Functions for splitting strings

The following functions are used to split strings into substrings.

splitByChar

Splits a string into an array of substrings using a single specified character as the delimiter. Empty substrings are included if the separator appears at the beginning, end, or multiple times consecutively.

Syntax

splitByChar(separator, s[, max_substrings])

Arguments

  • separator: String. The single character used to divide the string.
  • s: String. The input string to be split.
  • max_substrings: Int64. An optional parameter. If greater than 0, the function returns at most this many substrings. Otherwise, it returns all possible substrings.

Returns

An array of strings, representing the split substrings. Array(String).

Example

SELECT splitByChar(',', '1,2,3,abcde')

Result:

┌─splitByChar(',', '1,2,3,abcde')─┐
│ ['1','2','3','abcde']           │
└─────────────────────────────────┘

splitByString

Divides a string into an array of substrings using a specified string as the delimiter. If the separator string is empty, the function splits the input string into individual characters.

Syntax

splitByString(separator, s[, max_substrings])

Arguments

  • separator: String. The string used to divide the input string.
  • s: String. The input string to be split.
  • max_substrings: Int64. An optional parameter. If greater than 0, the function returns at most this many substrings. Otherwise, it returns all possible substrings.

Returns

An array of strings, representing the split substrings.

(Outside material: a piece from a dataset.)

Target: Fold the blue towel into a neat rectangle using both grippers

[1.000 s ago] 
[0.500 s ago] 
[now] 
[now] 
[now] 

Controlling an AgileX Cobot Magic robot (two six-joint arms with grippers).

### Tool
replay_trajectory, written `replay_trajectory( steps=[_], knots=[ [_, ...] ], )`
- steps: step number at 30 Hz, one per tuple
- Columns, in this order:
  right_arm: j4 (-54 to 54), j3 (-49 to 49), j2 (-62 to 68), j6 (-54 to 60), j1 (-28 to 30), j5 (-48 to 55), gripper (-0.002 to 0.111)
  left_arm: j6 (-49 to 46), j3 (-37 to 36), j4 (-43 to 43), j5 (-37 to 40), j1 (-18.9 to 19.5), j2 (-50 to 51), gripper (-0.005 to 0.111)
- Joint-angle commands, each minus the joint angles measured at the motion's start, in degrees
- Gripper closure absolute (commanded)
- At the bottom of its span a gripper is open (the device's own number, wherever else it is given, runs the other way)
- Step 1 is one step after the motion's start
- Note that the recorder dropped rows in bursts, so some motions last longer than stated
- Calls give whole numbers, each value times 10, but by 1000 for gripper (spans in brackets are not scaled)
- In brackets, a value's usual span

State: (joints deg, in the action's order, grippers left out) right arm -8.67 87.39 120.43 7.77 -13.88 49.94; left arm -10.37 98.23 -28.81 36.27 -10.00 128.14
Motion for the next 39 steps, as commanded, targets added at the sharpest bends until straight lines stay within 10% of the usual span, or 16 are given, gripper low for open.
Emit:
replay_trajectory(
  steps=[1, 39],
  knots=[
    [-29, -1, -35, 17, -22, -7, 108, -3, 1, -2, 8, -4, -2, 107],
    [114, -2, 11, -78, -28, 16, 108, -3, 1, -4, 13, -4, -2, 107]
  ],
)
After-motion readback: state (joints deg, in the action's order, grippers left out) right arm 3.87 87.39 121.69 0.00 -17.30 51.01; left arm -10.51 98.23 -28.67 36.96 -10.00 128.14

Array(String).

Setting splitby_max_substrings_includes_remaining_string (default: 0) controls if the remaining string is included in the last element of the result array when argument max_substrings > 0.

Example

SELECT splitByString(', ', '1, 2 3, 4,5, abcde')

Result:

┌─splitByString(', ', '1, 2 3, 4,5, abcde')─┐
│ ['1','2 3','4,5','abcde']                 │
└───────────────────────────────────────────┘
SELECT splitByString('', 'abcde')

Result:

┌─splitByString('', 'abcde')─┐
│ ['a','b','c','d','e']      │
└────────────────────────────┘

splitByRegexp

Splits a string into an array of substrings based on matches to a regular expression. If the regular expression is empty, the string is split into individual characters. If no match is found, the string is not split.

Syntax

splitByRegexp(regexp, s[, max_substrings])

Arguments

  • regexp: String or FixedString. The regular expression used as the delimiter. Must be a constant.
  • s: String. The input string to be split.
  • max_substrings: Int64. An optional parameter. If greater than 0, the function returns at most this many substrings. Otherwise, it returns all possible substrings.

Returns

An array of strings, representing the split substrings. Array(String).

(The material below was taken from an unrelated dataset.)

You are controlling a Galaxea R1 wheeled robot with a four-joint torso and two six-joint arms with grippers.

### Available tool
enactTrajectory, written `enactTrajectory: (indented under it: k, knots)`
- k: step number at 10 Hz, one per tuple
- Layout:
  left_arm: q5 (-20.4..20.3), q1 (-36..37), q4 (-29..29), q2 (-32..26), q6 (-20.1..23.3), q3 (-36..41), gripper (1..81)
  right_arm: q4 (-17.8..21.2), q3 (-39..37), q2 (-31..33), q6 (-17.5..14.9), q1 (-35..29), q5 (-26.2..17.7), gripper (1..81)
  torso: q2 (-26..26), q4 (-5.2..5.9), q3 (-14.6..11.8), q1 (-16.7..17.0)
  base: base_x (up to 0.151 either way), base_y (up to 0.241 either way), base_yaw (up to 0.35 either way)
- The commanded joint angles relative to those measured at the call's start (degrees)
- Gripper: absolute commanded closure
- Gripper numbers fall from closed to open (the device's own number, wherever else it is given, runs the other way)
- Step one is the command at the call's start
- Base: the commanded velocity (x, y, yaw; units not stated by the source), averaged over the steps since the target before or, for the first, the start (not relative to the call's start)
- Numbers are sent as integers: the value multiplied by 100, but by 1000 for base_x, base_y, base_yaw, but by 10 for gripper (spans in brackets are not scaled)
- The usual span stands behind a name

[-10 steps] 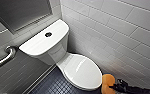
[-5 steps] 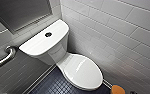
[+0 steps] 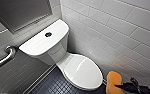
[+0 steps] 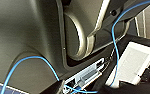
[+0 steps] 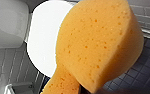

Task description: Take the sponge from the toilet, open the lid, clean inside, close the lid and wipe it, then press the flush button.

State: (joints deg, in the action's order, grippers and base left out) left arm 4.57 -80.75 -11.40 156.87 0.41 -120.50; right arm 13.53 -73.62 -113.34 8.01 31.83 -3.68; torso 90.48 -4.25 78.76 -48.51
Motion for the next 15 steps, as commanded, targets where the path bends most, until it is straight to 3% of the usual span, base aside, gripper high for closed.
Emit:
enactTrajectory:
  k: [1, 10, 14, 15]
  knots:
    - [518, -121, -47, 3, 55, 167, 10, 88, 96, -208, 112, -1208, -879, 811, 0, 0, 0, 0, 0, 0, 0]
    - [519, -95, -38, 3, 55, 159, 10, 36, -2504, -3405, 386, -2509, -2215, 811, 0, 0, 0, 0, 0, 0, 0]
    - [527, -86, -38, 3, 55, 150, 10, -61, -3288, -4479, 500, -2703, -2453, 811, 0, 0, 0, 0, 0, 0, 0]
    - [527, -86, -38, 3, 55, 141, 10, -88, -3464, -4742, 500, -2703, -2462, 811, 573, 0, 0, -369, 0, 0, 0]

Setting splitby_max_substrings_includes_remaining_string (default: 0) controls if the remaining string is included in the last element of the result array when argument max_substrings > 0.

Example

SELECT splitByRegexp('\\d+', 'a12bc23de345f')

Result:

┌─splitByRegexp('\\d+', 'a12bc23de345f')─┐
│ ['a','bc','de','f']                    │
└────────────────────────────────────────┘
SELECT splitByRegexp('', 'abcde')

Result:

┌─splitByRegexp('', 'abcde')─┐
│ ['a','b','c','d','e']      │
└────────────────────────────┘

splitByWhitespace

Splits a string into an array of substrings, using any sequence of whitespace characters as the delimiter.

Syntax

splitByWhitespace(s[, max_substrings])

Arguments

  • s: String. The input string to be split.
  • max_substrings: Int64. An optional parameter. If greater than 0, the function returns at most this many substrings. Otherwise, it returns all possible substrings.

Returns

An array of strings, representing the split substrings. Array(String).

Setting splitby_max_substrings_includes_remaining_string (default: 0) controls if the remaining string is included in the last element of the result array when argument max_substrings > 0.

Example

SELECT splitByWhitespace('  1!  a,  b.  ')

Result:

┌─splitByWhitespace('  1!  a,  b.  ')─┐
│ ['1!','a,','b.']                    │
└─────────────────────────────────────┘

splitByNonAlpha

Splits a string into an array of substrings, using any non-alphabetic characters (whitespace or punctuation) as delimiters.

Syntax

splitByNonAlpha(s[, max_substrings])

Arguments

  • s: String. The input string to be split.
  • max_substrings: Int64. An optional parameter. If greater than 0, the function returns at most this many substrings. Otherwise, it returns all possible substrings.

Returns

An array of strings, representing the split substrings. Array(String).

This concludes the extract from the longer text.